Google on October 25th updated its search algorithm to implement BERT (Bidirectional Encoder Representations from Transformers), a natural language processor built to contextualize search queries. BERT can better understand context in search queries to provide more relevant results in recognizing natural linguistics that computers historically were not able to comprehend. Specifically, BERT can understand parts of speech like pronouns providing a mechanism to analyze these more natural search queries. BERT will not extend reachability to websites that are poorly written just because it can now understand them. This algorithm currently only applies to user search queries greatly increasing the relevance of the results. SEJ (SearchEngine Journal) provides an example of BERT in action following a standard google search.

 

A search using the phrase “how to catch a cow fishing?” pre-implementation of BERT would return results about cows. However, the context of this question suggests the results should be about how to fish a striped bass, contextualized through the keywords “cow”, “catch”, and “fishing”. With BERT implemented the results have to do with fishing, thus demonstrating the algorithm’s effectiveness in context identification. 

 

Google made BERT open sourced to allow developers to alter it and provide novel uses.

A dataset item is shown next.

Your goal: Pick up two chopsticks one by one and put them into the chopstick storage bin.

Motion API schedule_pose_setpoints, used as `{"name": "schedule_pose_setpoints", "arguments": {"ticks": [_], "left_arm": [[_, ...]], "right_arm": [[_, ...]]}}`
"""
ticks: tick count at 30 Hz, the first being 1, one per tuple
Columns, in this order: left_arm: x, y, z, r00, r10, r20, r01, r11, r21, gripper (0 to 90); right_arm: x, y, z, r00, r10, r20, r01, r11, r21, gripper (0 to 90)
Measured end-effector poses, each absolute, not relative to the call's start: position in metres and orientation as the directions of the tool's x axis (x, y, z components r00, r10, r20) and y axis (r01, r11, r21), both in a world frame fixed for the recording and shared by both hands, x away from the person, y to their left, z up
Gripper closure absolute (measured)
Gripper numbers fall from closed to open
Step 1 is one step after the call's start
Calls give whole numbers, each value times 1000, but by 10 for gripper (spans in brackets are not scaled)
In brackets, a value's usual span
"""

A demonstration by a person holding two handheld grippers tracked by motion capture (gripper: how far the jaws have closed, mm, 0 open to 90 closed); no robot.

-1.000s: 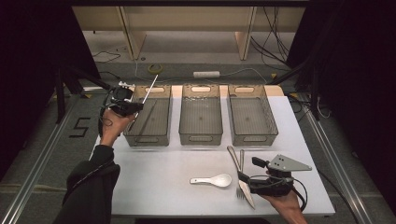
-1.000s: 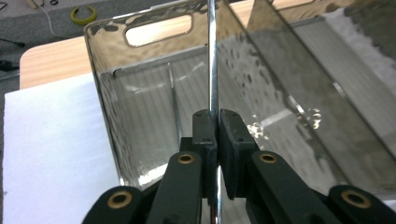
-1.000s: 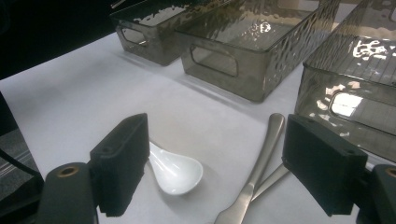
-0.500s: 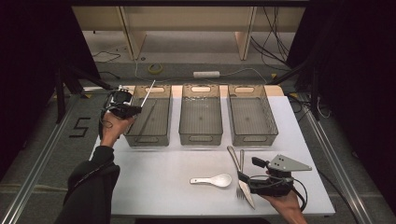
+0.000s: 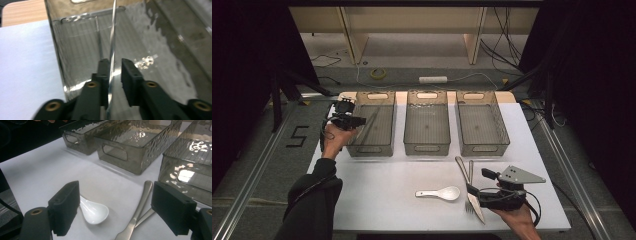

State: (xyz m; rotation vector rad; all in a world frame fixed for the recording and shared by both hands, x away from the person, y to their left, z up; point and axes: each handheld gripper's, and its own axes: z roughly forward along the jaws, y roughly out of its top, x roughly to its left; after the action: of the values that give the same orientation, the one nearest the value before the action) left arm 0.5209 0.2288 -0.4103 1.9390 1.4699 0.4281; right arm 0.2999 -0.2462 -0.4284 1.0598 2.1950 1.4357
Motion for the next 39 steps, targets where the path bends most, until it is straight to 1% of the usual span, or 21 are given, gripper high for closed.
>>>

BERT can be applied to other aspects of SEO critical to PageRank. If BERT were to be used on the actual content of websites, it could provide a much better evaluation of each site’s relevance to the query and improve analytics like readability. Implementing BERT in this way should limit page 1 results to highly relevant, well written and organized websites. BERT could also be used to improve the detection of spam links which are built to artificially improve a website’s PageRank. Since BERT can analyze natural language at times better than humans could, it could provide a “naturalness” metric that would be able differentiate between human made content and computer made, often spam content. A spam link would go down in credibility given its lack of natural content. This would further affect PageRank as pages would rank highly given the sites “humanness” i.e. how natural the language is in the website. 

 

BERT according to Google was the search algorithm’s greatest update in the past 5 years. It will change the way we search and the results we get. Natural language processors such as BERT provide a better way to search the web, that is as a more natural question, as well as provide better, more relevant content. A tool like this in theory should bolster the integrity of human made content on the web and allow a metric for determining naturalness. What could result is a PageRank algorithm impervious to spam, augmented to return more natural rankings.